WORK TO BE COMPLETED
Print the lines in the listing below that fall between the line with "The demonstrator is" and the line with "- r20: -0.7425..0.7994", those two lines included, exactly as they stand and with nothing else.
====================
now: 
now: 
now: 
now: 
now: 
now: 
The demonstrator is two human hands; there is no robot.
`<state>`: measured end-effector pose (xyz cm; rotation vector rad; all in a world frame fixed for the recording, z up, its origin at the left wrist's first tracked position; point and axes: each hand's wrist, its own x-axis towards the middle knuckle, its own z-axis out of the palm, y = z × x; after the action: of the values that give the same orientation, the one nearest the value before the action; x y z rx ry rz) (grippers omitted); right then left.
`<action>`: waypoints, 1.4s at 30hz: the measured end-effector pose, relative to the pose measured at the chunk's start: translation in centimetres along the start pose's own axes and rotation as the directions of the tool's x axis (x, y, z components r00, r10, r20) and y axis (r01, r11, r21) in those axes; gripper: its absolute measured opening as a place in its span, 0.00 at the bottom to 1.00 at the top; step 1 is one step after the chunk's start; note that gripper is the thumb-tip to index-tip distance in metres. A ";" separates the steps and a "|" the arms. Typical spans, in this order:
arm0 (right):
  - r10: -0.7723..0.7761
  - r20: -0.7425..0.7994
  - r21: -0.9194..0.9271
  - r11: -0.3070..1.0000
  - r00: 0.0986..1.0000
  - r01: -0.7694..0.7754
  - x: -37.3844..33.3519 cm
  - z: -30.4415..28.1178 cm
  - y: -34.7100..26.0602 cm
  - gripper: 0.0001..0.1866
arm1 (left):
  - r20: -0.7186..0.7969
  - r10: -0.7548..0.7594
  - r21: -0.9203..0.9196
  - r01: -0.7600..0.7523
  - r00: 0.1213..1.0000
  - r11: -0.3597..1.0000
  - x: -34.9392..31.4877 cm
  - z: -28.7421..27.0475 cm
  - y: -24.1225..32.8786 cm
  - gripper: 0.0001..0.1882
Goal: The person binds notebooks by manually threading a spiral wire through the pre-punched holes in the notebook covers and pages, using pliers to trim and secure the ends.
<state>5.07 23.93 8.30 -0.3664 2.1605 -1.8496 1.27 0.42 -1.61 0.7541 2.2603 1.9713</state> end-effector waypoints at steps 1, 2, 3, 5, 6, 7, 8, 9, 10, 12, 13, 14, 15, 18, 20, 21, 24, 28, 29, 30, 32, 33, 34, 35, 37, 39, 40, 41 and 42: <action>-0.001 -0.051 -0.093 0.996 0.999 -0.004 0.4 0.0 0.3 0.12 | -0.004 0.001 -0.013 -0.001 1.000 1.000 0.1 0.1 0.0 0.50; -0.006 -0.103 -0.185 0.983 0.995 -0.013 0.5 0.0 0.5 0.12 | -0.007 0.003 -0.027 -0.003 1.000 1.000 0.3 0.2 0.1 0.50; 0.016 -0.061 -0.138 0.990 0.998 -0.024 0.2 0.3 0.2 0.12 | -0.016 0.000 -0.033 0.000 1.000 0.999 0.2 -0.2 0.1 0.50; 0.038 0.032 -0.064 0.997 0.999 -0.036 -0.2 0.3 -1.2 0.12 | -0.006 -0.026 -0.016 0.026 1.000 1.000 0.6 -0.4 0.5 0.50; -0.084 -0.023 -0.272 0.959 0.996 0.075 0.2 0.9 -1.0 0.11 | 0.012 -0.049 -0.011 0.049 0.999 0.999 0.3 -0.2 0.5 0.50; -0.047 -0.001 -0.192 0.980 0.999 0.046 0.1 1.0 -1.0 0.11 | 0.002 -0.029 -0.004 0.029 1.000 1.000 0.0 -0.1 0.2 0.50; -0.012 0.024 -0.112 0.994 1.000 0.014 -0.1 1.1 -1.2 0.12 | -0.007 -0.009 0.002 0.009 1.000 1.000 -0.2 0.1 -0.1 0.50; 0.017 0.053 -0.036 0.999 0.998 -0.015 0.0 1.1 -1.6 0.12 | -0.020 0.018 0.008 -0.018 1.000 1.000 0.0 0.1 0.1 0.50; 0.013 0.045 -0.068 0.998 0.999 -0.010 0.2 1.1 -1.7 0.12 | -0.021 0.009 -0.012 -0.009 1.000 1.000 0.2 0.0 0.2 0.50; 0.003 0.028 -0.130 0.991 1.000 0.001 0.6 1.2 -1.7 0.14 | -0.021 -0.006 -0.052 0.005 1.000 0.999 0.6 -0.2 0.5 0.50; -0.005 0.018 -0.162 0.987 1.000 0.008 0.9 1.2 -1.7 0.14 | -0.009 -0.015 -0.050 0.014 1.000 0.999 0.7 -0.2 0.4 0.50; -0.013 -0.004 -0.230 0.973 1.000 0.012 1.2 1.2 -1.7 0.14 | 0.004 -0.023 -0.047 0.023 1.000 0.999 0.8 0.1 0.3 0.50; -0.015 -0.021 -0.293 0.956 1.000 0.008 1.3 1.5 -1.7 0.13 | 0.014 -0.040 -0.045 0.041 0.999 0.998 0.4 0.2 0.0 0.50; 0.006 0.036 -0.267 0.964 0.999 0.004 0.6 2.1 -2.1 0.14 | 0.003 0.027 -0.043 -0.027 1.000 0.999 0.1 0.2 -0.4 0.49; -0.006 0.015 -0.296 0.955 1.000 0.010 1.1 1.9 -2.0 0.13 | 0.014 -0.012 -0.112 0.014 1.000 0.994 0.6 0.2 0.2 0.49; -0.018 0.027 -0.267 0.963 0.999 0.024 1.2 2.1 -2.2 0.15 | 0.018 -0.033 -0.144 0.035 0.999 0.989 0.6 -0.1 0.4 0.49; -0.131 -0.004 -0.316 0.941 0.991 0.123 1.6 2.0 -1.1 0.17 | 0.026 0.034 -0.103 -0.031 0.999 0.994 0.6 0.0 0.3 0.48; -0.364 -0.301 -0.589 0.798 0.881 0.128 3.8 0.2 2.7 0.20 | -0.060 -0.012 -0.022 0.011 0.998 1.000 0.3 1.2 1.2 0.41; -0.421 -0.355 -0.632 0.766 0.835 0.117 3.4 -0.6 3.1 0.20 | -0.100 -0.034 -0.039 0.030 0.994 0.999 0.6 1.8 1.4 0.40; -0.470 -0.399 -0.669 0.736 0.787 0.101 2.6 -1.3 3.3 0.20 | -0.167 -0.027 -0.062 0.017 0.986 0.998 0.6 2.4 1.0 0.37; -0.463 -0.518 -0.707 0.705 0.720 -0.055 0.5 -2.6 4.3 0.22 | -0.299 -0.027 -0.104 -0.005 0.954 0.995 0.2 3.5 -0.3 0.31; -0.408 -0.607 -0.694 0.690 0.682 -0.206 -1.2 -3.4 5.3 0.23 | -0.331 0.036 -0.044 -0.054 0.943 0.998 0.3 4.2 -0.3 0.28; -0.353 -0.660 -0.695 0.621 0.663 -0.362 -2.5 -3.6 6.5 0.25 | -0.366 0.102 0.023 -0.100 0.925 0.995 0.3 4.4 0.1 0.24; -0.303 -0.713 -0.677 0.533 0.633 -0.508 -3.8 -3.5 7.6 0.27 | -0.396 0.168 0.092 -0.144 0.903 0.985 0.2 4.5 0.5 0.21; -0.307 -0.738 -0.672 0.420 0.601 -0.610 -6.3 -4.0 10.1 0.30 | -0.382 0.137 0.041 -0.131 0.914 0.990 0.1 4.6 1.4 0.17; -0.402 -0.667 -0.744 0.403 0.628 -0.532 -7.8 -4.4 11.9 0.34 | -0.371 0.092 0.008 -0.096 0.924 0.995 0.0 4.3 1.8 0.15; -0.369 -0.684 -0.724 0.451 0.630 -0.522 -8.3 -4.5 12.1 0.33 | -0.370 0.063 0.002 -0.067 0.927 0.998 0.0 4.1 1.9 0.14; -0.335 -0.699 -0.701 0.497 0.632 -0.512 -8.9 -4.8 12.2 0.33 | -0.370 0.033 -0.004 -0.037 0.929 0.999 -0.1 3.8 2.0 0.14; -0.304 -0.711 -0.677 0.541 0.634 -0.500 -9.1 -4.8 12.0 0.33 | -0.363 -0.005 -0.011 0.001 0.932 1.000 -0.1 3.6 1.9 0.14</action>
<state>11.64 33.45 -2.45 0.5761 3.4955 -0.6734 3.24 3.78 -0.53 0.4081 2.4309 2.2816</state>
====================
ANSWER AREA
The demonstrator is two human hands; there is no robot.
`<state>`: measured end-effector pose (xyz cm; rotation vector rad; all in a world frame fixed for the recording, z up, its origin at the left wrist's first tracked position; point and axes: each hand's wrist, its own x-axis towards the middle knuckle, its own z-axis out of the palm, y = z × x; after the action: of the values that give the same orientation, the one nearest the value before the action; x y z rx ry rz) (grippers omitted); right then left.
`<action>`: waypoints, 1.4s at 30hz: the measured end-effector pose, relative to the pose measured at the chunk's start: translation in centimetres along the start pose's own axes and rotation as the directions of the tool's x axis (x, y, z components r00, r10, r20) and y axis (r01, r11, r21) in those axes; gripper: its absolute measured opening as a place in its span, 0.00 at the bottom to 1.00 at the top; step 1 is one step after the chunk's start; note that gripper is the thumb-tip to index-tip distance in metres. A ";" separates the steps and a "|" the arms. Typical spans, in this order:
arm0 (right):
  - r10: -0.7723..0.7761
  - r20: -0.7425..0.7994

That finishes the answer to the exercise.